(Collected material Opens)

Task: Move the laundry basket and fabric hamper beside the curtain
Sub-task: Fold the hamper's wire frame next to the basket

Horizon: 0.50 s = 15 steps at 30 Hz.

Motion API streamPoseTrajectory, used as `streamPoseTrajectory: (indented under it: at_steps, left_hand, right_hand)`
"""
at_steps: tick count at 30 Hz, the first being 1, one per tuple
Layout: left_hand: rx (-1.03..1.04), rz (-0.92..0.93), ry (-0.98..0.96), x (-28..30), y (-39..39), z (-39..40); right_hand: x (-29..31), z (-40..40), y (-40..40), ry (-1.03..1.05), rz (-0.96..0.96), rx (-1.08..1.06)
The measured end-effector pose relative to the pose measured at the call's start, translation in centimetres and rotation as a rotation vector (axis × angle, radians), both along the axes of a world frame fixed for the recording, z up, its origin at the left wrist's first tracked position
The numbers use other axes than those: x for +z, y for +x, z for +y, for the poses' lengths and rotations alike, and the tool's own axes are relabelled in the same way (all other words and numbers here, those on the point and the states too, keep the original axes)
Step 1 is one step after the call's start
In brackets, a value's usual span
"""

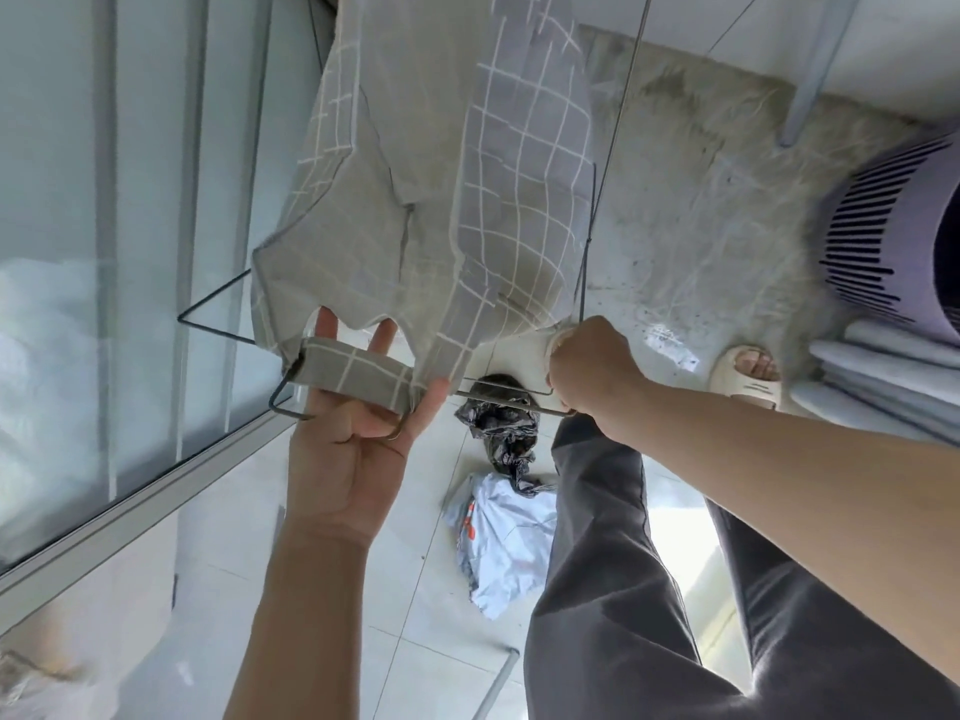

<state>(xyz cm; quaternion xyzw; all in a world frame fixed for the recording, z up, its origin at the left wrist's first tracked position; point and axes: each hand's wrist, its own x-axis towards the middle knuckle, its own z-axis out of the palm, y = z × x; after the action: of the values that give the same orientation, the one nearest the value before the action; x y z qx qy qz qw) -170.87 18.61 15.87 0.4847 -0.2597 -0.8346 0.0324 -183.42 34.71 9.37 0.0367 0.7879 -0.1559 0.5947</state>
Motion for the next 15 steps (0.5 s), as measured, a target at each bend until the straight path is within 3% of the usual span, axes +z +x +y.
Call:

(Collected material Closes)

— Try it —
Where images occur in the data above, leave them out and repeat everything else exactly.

— Exercise result —
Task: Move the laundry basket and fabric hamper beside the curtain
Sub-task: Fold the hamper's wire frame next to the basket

Horizon: 0.50 s = 15 steps at 30 Hz.

Motion API streamPoseTrajectory, used as `streamPoseTrajectory: (indented under it: at_steps, left_hand, right_hand)`
"""
at_steps: tick count at 30 Hz, the first being 1, one per tuple
Layout: left_hand: rx (-1.03..1.04), rz (-0.92..0.93), ry (-0.98..0.96), x (-28..30), y (-39..39), z (-39..40); right_hand: x (-29..31), z (-40..40), y (-40..40), ry (-1.03..1.05), rz (-0.96..0.96), rx (-1.08..1.06)
The measured end-effector pose relative to the pose measured at the call's start, translation in centimetres and rotation as a rotation vector (axis × angle, radians), both along the axes of a world frame fixed for the recording, z up, its origin at the left wrist's first tracked position
The numbers use other axes than those: x for +z, y for +x, z for +y, for the poses' lengths and rotations alike, and the tool's own axes are relabelled in the same way (all other words and numbers here, those on the point and the states too, keep the original axes)
Step 1 is one step after the call's start
In brackets, a value's usual span
"""


<state>(xyz cm; quaternion xyzw; all in a world frame fixed for the recording, z up, its origin at the left wrist's first tracked position; point and axes: each hand's wrist, its own x-axis towards the middle knuckle, its own z-axis out of the palm, y = z × x; after the action: of the values that give the same orientation, the one nearest the value before the action; x y z qx qy qz qw) -170.87 18.61 15.87 0.4847 -0.2597 -0.8346 0.0324 -183.42 34.71 9.37 0.0367 0.7879 -0.1559 0.5947</state>
Motion for the next 15 steps (0.5 s), as measured, a target at each bend until the straight path is within 3% of the usual span, axes +z +x +y.
Call:

The work on this exercise has been completed.